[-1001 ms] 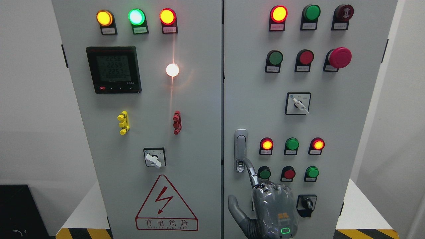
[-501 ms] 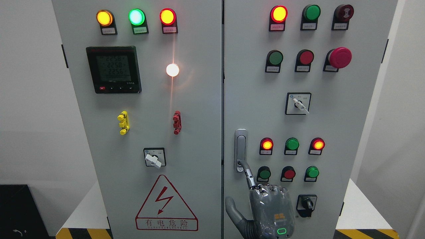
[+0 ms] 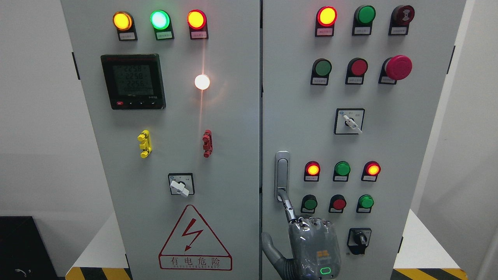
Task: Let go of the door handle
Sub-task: 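Move the right hand up to just below the silver door handle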
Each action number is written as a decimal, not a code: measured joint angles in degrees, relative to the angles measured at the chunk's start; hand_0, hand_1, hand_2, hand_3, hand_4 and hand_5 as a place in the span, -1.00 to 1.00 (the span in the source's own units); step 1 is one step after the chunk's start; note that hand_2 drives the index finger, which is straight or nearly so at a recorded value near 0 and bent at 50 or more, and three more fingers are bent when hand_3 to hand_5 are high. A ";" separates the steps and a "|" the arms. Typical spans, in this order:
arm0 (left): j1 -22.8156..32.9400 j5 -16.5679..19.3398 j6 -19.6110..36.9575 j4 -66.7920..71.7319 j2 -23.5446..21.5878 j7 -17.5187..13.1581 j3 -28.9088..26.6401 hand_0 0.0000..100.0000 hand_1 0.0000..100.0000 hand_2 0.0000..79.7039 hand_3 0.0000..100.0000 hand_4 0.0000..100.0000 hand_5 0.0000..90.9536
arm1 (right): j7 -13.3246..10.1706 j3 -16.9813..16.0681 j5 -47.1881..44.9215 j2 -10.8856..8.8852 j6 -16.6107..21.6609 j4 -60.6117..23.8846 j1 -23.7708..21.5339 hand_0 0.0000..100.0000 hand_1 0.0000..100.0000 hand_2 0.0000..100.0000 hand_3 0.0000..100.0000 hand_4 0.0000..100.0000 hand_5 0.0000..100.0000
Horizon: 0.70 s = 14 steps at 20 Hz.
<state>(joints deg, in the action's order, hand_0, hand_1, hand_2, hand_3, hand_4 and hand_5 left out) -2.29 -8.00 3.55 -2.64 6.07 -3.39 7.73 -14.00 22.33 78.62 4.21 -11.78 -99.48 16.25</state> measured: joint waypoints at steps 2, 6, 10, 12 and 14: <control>0.00 0.00 0.00 0.00 0.00 0.00 0.00 -0.76 0.11 -1.00 -1.00 -1.00 -1.00 | 0.00 0.04 0.22 0.12 -0.49 0.23 0.12 -0.21 -0.27 -0.78 1.00 1.00 1.00; 0.00 0.00 0.00 0.00 0.00 0.00 0.00 -0.76 0.11 -1.00 -1.00 -1.00 -1.00 | -0.20 0.11 0.49 0.31 -0.76 0.59 0.26 -0.21 -0.28 -0.78 1.00 1.00 1.00; 0.00 0.00 0.00 0.00 0.00 0.00 0.00 -0.76 0.11 -1.00 -1.00 -1.00 -1.00 | -0.21 0.13 0.61 0.44 -0.83 0.96 0.34 -0.20 -0.28 -0.78 1.00 1.00 1.00; 0.00 0.00 0.00 0.00 0.00 0.00 0.00 -0.76 0.11 -1.00 -1.00 -1.00 -1.00 | -0.23 0.14 0.67 0.47 -0.85 1.15 0.42 -0.20 -0.28 -0.78 1.00 1.00 1.00; 0.00 0.00 0.00 0.00 0.00 0.00 0.00 -0.76 0.11 -1.00 -1.00 -1.00 -1.00 | -0.28 0.13 0.73 0.52 -0.85 1.35 0.49 -0.20 -0.28 -0.78 1.00 1.00 1.00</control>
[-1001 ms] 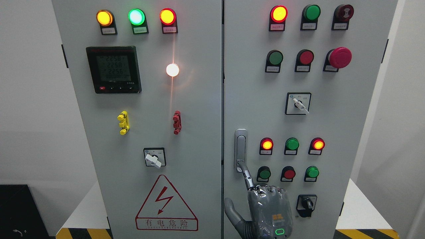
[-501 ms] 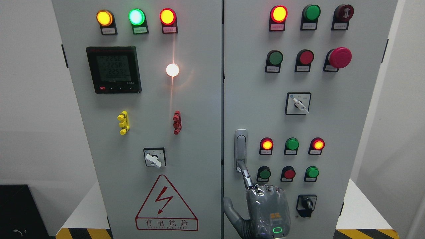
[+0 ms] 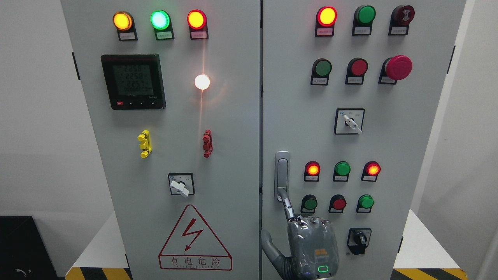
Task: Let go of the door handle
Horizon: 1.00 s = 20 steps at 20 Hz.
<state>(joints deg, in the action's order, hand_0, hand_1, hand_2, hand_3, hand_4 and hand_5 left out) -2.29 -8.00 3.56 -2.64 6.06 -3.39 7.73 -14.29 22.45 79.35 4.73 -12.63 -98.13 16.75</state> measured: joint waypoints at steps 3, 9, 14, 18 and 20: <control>0.00 0.00 0.00 0.00 0.00 0.00 0.00 -0.76 0.11 -1.00 -1.00 -1.00 -1.00 | -0.14 -0.07 0.04 0.04 -0.07 0.27 0.07 -0.20 -0.28 -0.78 1.00 1.00 1.00; 0.00 0.00 0.00 0.00 0.00 0.00 0.00 -0.76 0.11 -1.00 -1.00 -1.00 -1.00 | 0.01 -0.17 0.08 0.11 -0.66 0.84 0.42 -0.20 -0.28 -0.78 1.00 1.00 1.00; 0.00 0.00 0.00 0.00 0.00 0.00 0.00 -0.76 0.11 -1.00 -1.00 -1.00 -1.00 | 0.10 -0.23 0.09 0.14 -0.84 1.29 0.68 -0.20 -0.29 -0.78 1.00 1.00 1.00; 0.00 0.00 0.00 0.00 0.00 0.00 0.00 -0.76 0.11 -1.00 -1.00 -1.00 -1.00 | 0.16 -0.31 0.10 0.16 -0.86 1.56 0.88 -0.20 -0.29 -0.77 1.00 1.00 1.00; 0.00 0.00 0.00 0.00 0.00 0.00 0.00 -0.76 0.11 -1.00 -1.00 -1.00 -1.00 | 0.19 -0.34 0.10 0.16 -0.86 1.69 0.93 -0.20 -0.29 -0.77 1.00 1.00 1.00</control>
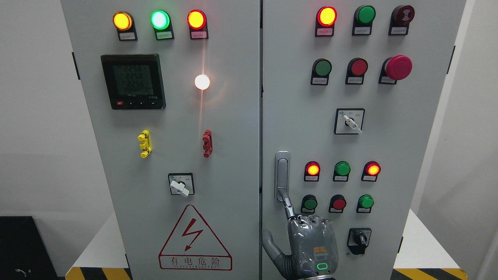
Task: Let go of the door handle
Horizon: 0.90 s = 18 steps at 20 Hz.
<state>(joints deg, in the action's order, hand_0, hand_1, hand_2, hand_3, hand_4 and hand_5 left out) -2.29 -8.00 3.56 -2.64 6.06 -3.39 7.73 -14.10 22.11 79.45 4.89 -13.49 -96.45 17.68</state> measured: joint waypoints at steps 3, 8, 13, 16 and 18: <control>0.00 0.00 0.00 0.00 0.00 0.00 0.00 -0.76 0.11 -1.00 -1.00 -1.00 -1.00 | 0.00 -0.04 0.00 0.01 0.00 0.21 0.06 -0.20 -0.29 -0.77 1.00 1.00 1.00; 0.00 0.00 0.00 0.00 0.00 0.00 0.00 -0.76 0.11 -1.00 -1.00 -1.00 -1.00 | 0.00 -0.08 0.01 0.02 0.00 0.55 0.18 -0.20 -0.29 -0.77 1.00 1.00 1.00; 0.00 0.00 0.00 0.00 0.00 0.00 0.00 -0.76 0.11 -1.00 -1.00 -1.00 -1.00 | -0.09 -0.11 0.01 0.03 -0.37 0.80 0.19 -0.19 -0.29 -0.76 1.00 1.00 1.00; 0.00 0.00 0.00 0.00 0.00 0.00 0.00 -0.76 0.11 -1.00 -1.00 -1.00 -1.00 | -0.12 -0.10 -0.01 0.03 -0.55 0.91 0.19 -0.19 -0.29 -0.75 1.00 1.00 1.00; 0.00 0.00 0.00 0.00 0.00 0.00 0.00 -0.76 0.11 -1.00 -1.00 -1.00 -1.00 | -0.12 -0.12 -0.01 0.03 -0.58 0.98 0.18 -0.19 -0.29 -0.75 1.00 1.00 1.00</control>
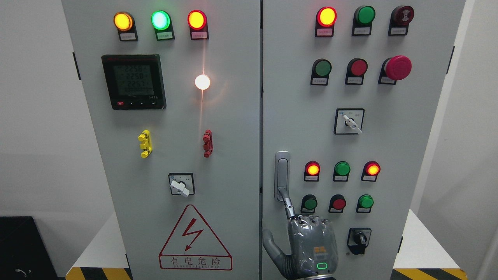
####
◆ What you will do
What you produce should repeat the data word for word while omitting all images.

◆ Exercise answer
[-1001 ms] 
[-501 ms] 
[+0 ms] 
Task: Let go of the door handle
Sub-task: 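Move the right hand up to just below the silver door handle
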Each action number is written as a decimal, not a code: measured joint angles in degrees, relative to the angles measured at the chunk's start; hand_0, hand_1, hand_2, hand_3, hand_4 and hand_5 as a place in the span, -1.00 to 1.00 (the span in the source's own units); step 1 is one step after the chunk's start; note that hand_2 drives the index finger, which is straight or nearly so at a recorded value near 0 and bent at 50 or more, and three more fingers are bent when hand_3 to hand_5 are high. A ";" separates the steps and a "|" the arms. Typical spans, in this order:
arm0 (left): j1 -22.8156..32.9400 j5 -16.5679..19.3398 j6 -19.6110..36.9575 j4 -66.7920..71.7319 j2 -23.5446..21.5878 j7 -17.5187..13.1581 j3 -28.9088..26.6401 hand_0 0.0000..100.0000 hand_1 0.0000..100.0000 hand_2 0.0000..79.7039 hand_3 0.0000..100.0000 hand_4 0.0000..100.0000 hand_5 0.0000..90.9536
arm1 (right): j7 -13.3246..10.1706 j3 -16.9813..16.0681 j5 -47.1881..44.9215 j2 -10.8856..8.8852 j6 -16.6107..21.6609 j4 -60.6117..23.8846 j1 -23.7708..21.5339 hand_0 0.0000..100.0000 hand_1 0.0000..100.0000 hand_2 0.0000..100.0000 hand_3 0.0000..100.0000 hand_4 0.0000..100.0000 hand_5 0.0000..100.0000
Horizon: 0.70 s = 14 steps at 20 Hz.
<state>(joints deg, in the action's order, hand_0, hand_1, hand_2, hand_3, hand_4 and hand_5 left out) -2.29 -8.00 3.55 -2.64 6.07 -3.39 7.73 -14.00 22.33 78.62 4.21 -11.78 -99.48 16.25</state> measured: joint waypoints at steps 2, 6, 10, 12 and 14: <control>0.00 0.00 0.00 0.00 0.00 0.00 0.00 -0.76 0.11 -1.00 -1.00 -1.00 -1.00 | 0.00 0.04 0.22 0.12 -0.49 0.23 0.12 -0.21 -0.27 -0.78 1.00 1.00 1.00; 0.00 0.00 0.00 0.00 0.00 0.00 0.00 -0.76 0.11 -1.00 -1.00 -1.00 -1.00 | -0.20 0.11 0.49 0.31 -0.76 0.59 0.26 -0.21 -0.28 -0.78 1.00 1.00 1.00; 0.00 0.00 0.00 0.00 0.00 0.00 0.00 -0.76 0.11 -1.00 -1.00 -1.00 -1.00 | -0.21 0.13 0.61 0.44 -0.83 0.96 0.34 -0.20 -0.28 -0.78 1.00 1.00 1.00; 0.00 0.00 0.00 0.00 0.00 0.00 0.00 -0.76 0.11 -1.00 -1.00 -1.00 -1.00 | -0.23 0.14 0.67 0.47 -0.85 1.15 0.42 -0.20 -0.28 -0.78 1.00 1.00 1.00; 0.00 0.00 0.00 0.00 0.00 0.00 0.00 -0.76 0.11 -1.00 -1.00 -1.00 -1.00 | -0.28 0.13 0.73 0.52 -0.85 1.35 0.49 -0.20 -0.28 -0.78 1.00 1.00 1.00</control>
[-1001 ms] 
[-501 ms] 
[+0 ms] 
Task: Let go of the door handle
Horizon: 1.00 s = 20 steps at 20 Hz.
<state>(joints deg, in the action's order, hand_0, hand_1, hand_2, hand_3, hand_4 and hand_5 left out) -2.29 -8.00 3.56 -2.64 6.06 -3.39 7.73 -14.29 22.45 79.35 4.73 -12.63 -98.13 16.75</state> measured: joint waypoints at steps 3, 9, 14, 18 and 20: <control>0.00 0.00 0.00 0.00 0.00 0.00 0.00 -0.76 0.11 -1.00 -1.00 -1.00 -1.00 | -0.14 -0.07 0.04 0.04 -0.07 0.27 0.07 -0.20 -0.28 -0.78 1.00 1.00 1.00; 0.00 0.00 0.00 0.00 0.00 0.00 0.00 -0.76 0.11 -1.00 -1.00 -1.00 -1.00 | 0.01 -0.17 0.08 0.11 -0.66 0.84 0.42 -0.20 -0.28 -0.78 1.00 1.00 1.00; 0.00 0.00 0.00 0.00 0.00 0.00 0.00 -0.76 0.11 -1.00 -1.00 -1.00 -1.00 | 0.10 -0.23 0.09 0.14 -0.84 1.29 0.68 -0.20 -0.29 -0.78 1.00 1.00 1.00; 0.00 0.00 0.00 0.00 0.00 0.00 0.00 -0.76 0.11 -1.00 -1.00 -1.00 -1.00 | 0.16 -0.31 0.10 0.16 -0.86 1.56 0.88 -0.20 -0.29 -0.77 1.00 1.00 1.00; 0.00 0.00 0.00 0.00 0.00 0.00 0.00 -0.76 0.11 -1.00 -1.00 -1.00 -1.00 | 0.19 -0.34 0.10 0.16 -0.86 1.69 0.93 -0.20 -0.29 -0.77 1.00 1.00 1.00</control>
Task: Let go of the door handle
Horizon: 0.90 s = 18 steps at 20 Hz.
<state>(joints deg, in the action's order, hand_0, hand_1, hand_2, hand_3, hand_4 and hand_5 left out) -2.29 -8.00 3.56 -2.64 6.06 -3.39 7.73 -14.10 22.11 79.45 4.89 -13.49 -96.45 17.68</state> measured: joint waypoints at steps 3, 8, 13, 16 and 18: <control>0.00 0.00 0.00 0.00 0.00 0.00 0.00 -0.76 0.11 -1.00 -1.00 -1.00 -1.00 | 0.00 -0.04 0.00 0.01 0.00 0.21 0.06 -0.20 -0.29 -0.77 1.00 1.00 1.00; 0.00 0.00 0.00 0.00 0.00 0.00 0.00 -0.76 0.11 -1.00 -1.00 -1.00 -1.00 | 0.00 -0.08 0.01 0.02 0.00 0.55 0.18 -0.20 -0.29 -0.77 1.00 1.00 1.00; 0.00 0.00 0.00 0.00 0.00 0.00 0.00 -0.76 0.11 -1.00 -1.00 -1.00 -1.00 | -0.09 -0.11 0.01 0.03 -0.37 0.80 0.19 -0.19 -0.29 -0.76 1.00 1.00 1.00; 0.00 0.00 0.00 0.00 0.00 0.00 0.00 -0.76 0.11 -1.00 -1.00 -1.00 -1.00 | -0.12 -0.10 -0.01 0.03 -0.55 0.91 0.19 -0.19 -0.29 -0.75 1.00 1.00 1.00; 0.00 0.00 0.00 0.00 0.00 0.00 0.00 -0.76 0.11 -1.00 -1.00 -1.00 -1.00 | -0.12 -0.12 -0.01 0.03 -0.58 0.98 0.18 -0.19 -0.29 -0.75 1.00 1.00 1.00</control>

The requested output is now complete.